WORK ITEM
Without the pictures, output the records below word for word.

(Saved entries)
◇ ◇ ◇ ◇ ◇ ◇ ◇

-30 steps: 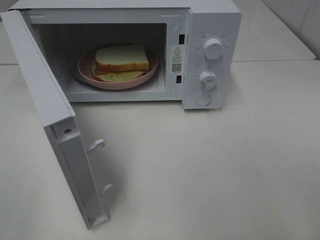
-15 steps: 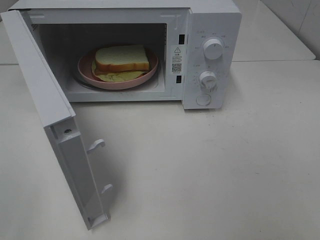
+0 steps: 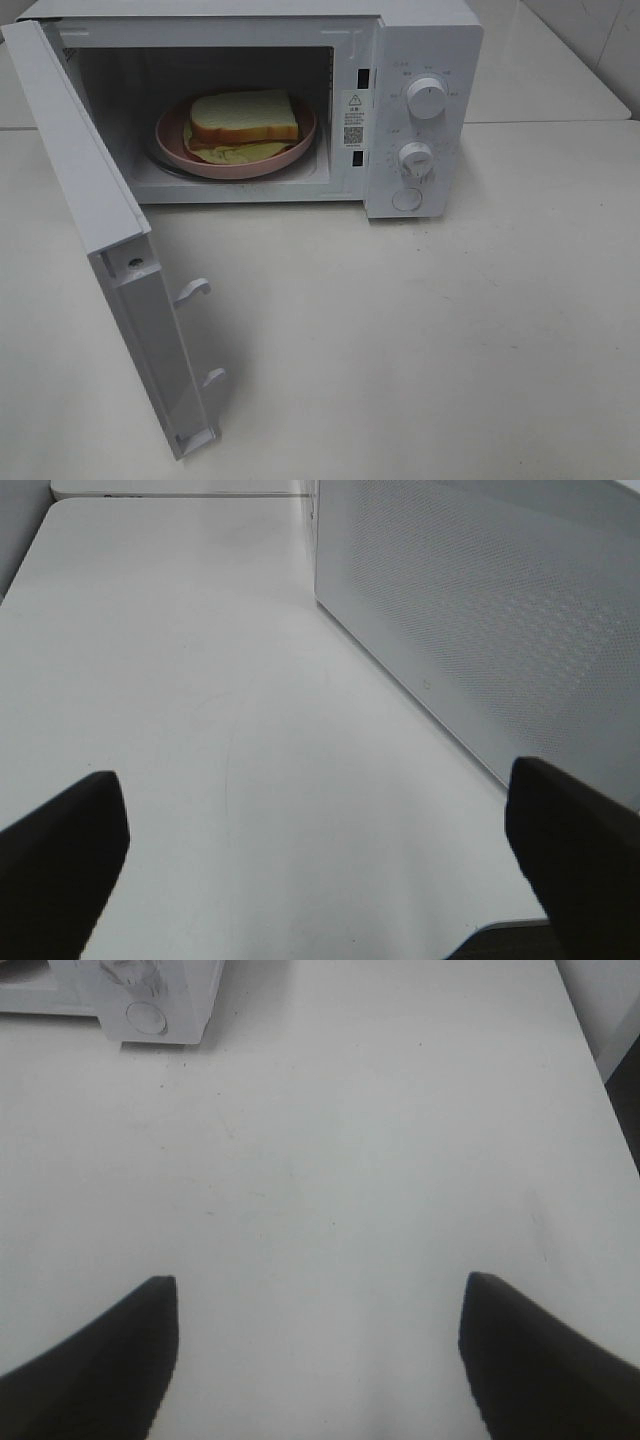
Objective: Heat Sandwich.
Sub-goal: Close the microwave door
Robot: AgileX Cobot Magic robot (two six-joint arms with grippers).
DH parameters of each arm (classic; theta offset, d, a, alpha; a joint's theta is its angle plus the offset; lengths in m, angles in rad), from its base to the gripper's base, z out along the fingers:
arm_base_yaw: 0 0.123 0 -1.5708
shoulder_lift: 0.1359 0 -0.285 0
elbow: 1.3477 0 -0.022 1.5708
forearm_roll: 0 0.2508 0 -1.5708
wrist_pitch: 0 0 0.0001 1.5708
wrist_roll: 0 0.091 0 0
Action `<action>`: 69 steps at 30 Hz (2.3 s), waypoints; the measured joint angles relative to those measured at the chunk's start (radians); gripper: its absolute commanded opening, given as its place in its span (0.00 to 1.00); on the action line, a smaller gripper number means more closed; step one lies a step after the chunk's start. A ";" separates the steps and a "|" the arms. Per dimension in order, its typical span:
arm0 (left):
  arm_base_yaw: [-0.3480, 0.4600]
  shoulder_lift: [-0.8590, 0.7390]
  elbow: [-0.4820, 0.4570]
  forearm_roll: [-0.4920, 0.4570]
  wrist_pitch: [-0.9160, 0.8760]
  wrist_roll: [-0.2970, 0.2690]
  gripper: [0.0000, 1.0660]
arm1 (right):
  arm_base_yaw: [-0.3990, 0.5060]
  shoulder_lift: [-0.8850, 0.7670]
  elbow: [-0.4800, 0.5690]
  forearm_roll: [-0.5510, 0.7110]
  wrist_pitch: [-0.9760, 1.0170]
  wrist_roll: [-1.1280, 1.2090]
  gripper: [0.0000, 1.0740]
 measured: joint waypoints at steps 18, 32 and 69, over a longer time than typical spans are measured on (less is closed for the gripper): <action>0.000 0.000 0.000 0.000 0.000 0.000 0.92 | -0.070 -0.109 0.020 0.005 -0.029 0.000 0.70; 0.000 0.000 0.000 0.000 0.000 0.000 0.92 | -0.070 -0.109 0.020 0.005 -0.029 0.000 0.70; 0.000 0.000 0.000 0.000 0.000 -0.005 0.92 | -0.070 -0.109 0.020 0.005 -0.029 0.000 0.69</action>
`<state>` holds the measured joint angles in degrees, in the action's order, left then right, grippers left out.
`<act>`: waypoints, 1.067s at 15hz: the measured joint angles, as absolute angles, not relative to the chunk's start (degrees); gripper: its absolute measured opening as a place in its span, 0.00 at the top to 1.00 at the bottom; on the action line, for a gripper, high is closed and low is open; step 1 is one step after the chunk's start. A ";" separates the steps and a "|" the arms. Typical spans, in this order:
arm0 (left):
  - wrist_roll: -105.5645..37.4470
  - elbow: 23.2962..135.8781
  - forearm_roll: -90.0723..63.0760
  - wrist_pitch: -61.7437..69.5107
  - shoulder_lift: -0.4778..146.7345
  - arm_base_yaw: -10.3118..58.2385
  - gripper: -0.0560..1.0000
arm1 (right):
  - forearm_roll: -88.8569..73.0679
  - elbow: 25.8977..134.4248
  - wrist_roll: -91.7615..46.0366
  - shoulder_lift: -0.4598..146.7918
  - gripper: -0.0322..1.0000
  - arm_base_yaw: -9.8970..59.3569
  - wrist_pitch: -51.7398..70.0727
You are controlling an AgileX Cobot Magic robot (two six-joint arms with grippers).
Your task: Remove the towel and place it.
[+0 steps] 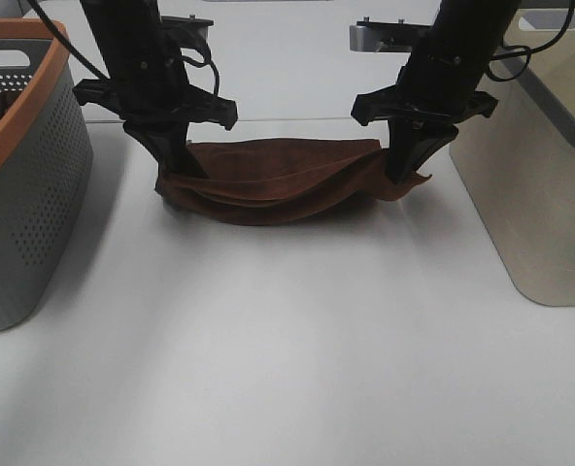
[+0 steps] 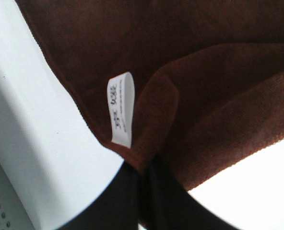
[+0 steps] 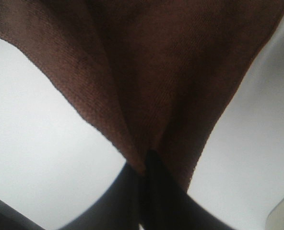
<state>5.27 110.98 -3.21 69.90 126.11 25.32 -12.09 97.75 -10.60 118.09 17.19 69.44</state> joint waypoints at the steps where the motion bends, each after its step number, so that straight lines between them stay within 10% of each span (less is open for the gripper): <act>1: 4.98 110.75 -3.90 69.90 126.11 25.32 0.94 | -12.20 97.75 -10.60 118.09 0.97 17.19 69.50; 16: 1.55 97.52 -5.16 69.90 126.11 25.32 0.94 | -12.15 87.03 -10.60 118.66 0.97 18.96 67.84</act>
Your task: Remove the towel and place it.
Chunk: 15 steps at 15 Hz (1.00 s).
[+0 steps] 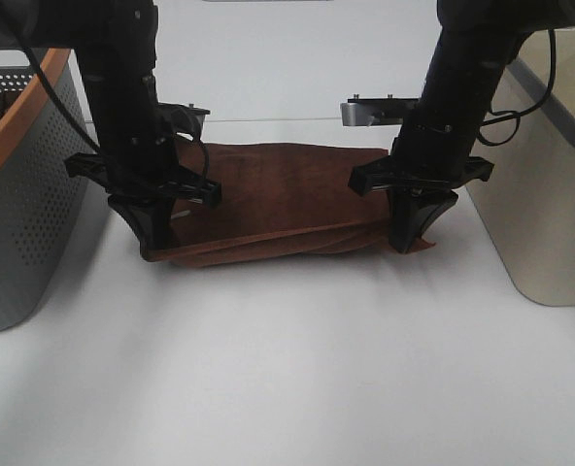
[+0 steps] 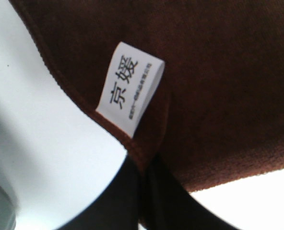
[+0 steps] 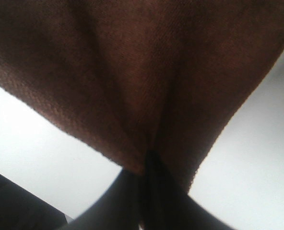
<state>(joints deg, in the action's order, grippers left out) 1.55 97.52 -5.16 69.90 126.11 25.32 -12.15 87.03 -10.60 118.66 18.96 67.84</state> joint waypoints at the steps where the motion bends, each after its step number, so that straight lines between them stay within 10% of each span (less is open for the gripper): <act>1: 1.55 97.40 -5.39 69.84 126.11 25.32 0.94 | -12.32 86.63 -10.60 118.66 0.97 18.96 67.84; 5: 1.38 97.23 -6.07 69.84 126.11 25.32 0.89 | -12.61 85.94 -10.60 118.66 0.92 18.96 67.32; 8: 1.32 97.23 -6.42 69.84 126.11 25.32 0.68 | -13.24 85.94 -10.60 118.66 0.83 18.96 67.38; 11: 1.32 97.23 -7.56 69.84 126.11 25.32 0.43 | -14.67 85.94 -11.12 118.66 0.55 18.96 69.21; 15: 1.83 97.63 -7.56 69.90 126.11 25.32 0.37 | -14.95 85.94 -11.63 118.54 0.27 18.96 69.50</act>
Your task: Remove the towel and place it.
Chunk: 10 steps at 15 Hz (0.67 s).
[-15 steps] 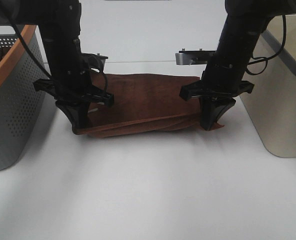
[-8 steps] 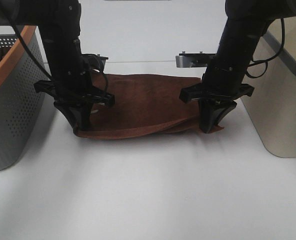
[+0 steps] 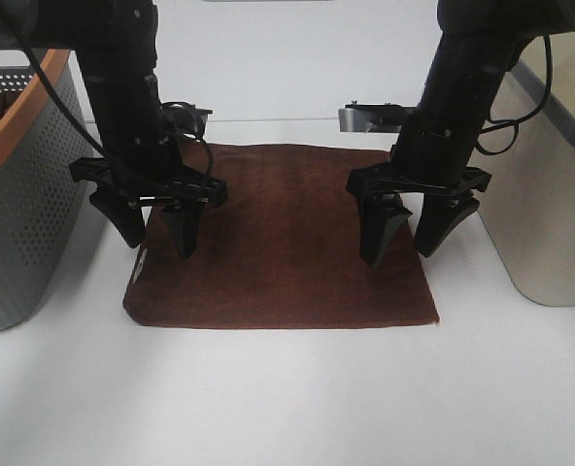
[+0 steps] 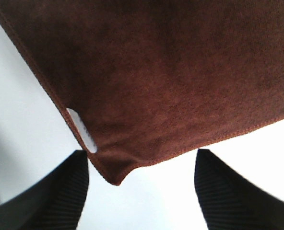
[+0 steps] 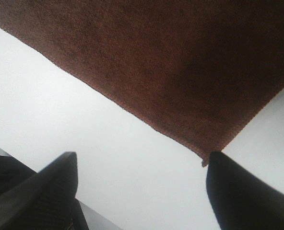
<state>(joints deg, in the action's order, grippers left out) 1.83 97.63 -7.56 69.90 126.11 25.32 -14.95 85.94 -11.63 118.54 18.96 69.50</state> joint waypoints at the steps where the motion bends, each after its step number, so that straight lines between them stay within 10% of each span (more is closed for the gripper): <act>1: 2.64 98.72 -7.56 69.90 126.11 25.32 0.36 | -15.01 85.94 -11.63 117.97 0.27 18.96 69.50; 10: 5.61 110.58 -3.67 69.96 104.97 25.32 0.36 | -15.07 90.47 -8.77 95.80 0.26 19.02 69.61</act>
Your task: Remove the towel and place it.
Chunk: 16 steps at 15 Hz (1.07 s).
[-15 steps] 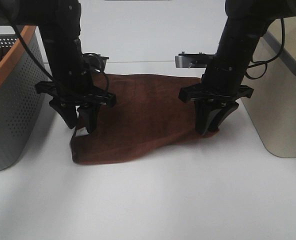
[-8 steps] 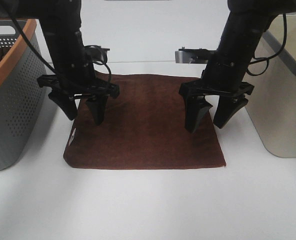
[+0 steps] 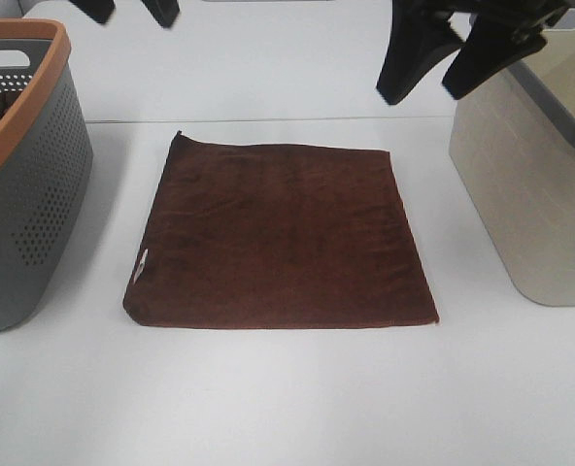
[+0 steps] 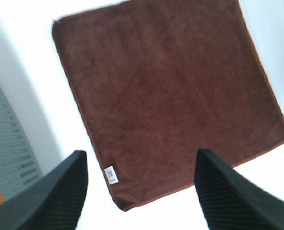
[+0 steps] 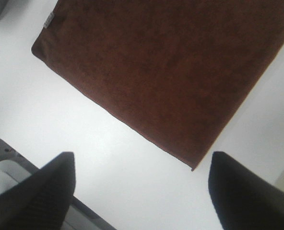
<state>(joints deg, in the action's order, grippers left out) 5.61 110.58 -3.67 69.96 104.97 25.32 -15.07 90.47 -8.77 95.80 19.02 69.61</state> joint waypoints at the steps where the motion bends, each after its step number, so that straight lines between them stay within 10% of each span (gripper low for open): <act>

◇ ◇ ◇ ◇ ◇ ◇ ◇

ANSWER FOR THE TASK
-30 steps: 
-15 steps: 
+0 steps: 
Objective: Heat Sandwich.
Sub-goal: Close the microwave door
Robot: AgileX Cobot Magic robot (two six-joint arms with grippers).
DH parameters of each arm (classic; theta offset, d, a, alpha; a joint's theta is its angle plus the offset; lengths in m, angles in rad), from its base to the gripper's base, z out along the fingers:
arm_base_yaw: 0 0.123 0 -1.5708
shoulder_lift: 0.1359 0 -0.285 0
elbow: 1.3477 0 -0.022 1.5708
forearm_roll: 0 0.2508 0 -1.5708
wrist_pitch: 0 0 0.0001 1.5708
wrist_roll: 0 0.091 0 0
Action `<action>`: 69 steps at 30 Hz (2.3 s), waypoints; the measured joint angles relative to those measured at the chunk's start (radians); gripper: its absolute commanded opening, given as its place in its span (0.00 to 1.00); on the action line, a smaller gripper number means more closed; step one lies a step after the chunk's start. A ";" separates the steps and a "|" the arms. Per dimension in order, its typical span:
arm0 (left):
  arm_base_yaw: [-0.3480, 0.4600]
  shoulder_lift: [-0.8590, 0.7390]
  elbow: [-0.4820, 0.4570]
  forearm_roll: [-0.4920, 0.4570]
  wrist_pitch: [-0.9160, 0.8760]
  wrist_roll: [-0.2970, 0.2690]
  gripper: [0.0000, 1.0660]
arm1 (right):
  arm_base_yaw: [-0.3990, 0.5060]
  shoulder_lift: [-0.8850, 0.7670]
  elbow: [-0.4800, 0.5690]
  forearm_roll: [-0.5510, 0.7110]
  wrist_pitch: [-0.9760, 1.0170]
  wrist_roll: [-1.1280, 1.2090]
  gripper: [0.0000, 1.0740]
 measured: joint waypoints at steps 18, 32 and 69, over a longer time than typical spans are measured on (less is closed for the gripper): <action>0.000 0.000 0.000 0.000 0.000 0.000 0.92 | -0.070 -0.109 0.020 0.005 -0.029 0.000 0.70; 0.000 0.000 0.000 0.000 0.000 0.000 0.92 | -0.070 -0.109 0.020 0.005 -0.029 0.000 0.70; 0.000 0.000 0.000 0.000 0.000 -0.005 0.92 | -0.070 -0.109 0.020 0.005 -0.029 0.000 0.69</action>
`<state>` holds the measured joint angles in degrees, in the action's order, left then right, grippers left out.
`<act>`: waypoints, 1.067s at 15hz: the measured joint angles, as absolute angles, not relative to the chunk's start (degrees); gripper: its absolute measured opening as a place in its span, 0.00 at the top to 1.00 at the bottom; on the action line, for a gripper, high is closed and low is open; step 1 is one step after the chunk's start. A ";" separates the steps and a "|" the arms. Typical spans, in this order:
arm0 (left):
  - wrist_roll: -105.5645..37.4470
  - elbow: 23.2962..135.8781
  - forearm_roll: -90.0723..63.0760
  - wrist_pitch: -61.7437..69.5107
  - shoulder_lift: -0.4778..146.7345
  - arm_base_yaw: -10.3118..58.2385
  - gripper: -0.0560..1.0000
arm1 (right):
  - forearm_roll: -88.8569..73.0679
  - elbow: 25.8977..134.4248
  - wrist_roll: -91.7615..46.0366
  - shoulder_lift: -0.4598..146.7918
  - gripper: -0.0322..1.0000
  - arm_base_yaw: -9.8970..59.3569
  - wrist_pitch: -51.7398..70.0727
You are controlling an AgileX Cobot Magic robot (two six-joint arms with grippers).
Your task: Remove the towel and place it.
[+0 steps] 
[+0 steps] 
[+0 steps] 
<state>5.27 110.98 -3.21 69.90 126.11 25.32 -12.09 97.75 -10.60 118.09 17.19 69.44</state> joint waypoints at the steps where the motion bends, each after its step number, so that straight lines between them stay within 10% of each span (less is open for the gripper): <act>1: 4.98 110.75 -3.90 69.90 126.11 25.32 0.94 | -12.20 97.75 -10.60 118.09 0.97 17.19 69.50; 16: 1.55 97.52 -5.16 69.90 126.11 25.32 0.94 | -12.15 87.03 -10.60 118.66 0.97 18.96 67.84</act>
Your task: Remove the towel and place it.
Chunk: 15 steps at 15 Hz (1.00 s).
[+0 steps] 
[+0 steps] 
[+0 steps] 
<state>(joints deg, in the action's order, grippers left out) 1.55 97.52 -5.16 69.90 126.11 25.32 -12.15 87.03 -10.60 118.66 18.96 67.84</state> joint waypoints at the steps where the motion bends, each after its step number, so that straight lines between them stay within 10% of each span (less is open for the gripper): <act>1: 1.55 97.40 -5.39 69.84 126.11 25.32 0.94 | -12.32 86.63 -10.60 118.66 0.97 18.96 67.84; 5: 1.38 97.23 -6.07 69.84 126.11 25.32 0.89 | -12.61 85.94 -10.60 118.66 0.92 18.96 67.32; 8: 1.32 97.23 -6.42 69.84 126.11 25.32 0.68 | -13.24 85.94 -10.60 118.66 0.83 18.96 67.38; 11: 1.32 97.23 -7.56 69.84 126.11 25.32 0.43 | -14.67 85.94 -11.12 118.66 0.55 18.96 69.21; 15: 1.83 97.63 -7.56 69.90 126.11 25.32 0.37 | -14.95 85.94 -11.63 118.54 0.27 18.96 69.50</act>
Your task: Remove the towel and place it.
Chunk: 10 steps at 15 Hz (0.67 s).
[-15 steps] 
[-8 steps] 
[+0 steps] 
[+0 steps] 
[+0 steps] 
<state>(joints deg, in the action's order, grippers left out) 1.83 97.63 -7.56 69.90 126.11 25.32 -14.95 85.94 -11.63 118.54 18.96 69.50</state> joint waypoints at the steps where the motion bends, each after its step number, so that straight lines between them stay within 10% of each span (more is closed for the gripper): <act>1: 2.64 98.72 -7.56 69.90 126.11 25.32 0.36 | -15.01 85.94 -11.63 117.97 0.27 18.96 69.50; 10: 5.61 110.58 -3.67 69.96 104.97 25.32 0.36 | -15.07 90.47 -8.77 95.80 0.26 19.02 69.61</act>
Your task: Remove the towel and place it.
Chunk: 16 steps at 15 Hz (1.07 s).
[-15 steps] 
[-8 steps] 
[+0 steps] 
[+0 steps] 
[+0 steps] 
<state>(joints deg, in the action's order, grippers left out) 5.61 110.58 -3.67 69.96 104.97 25.32 -15.07 90.47 -8.77 95.80 19.02 69.61</state> joint waypoints at the steps where the motion bends, each after its step number, so that straight lines between them stay within 10% of each span (gripper low for open): <act>

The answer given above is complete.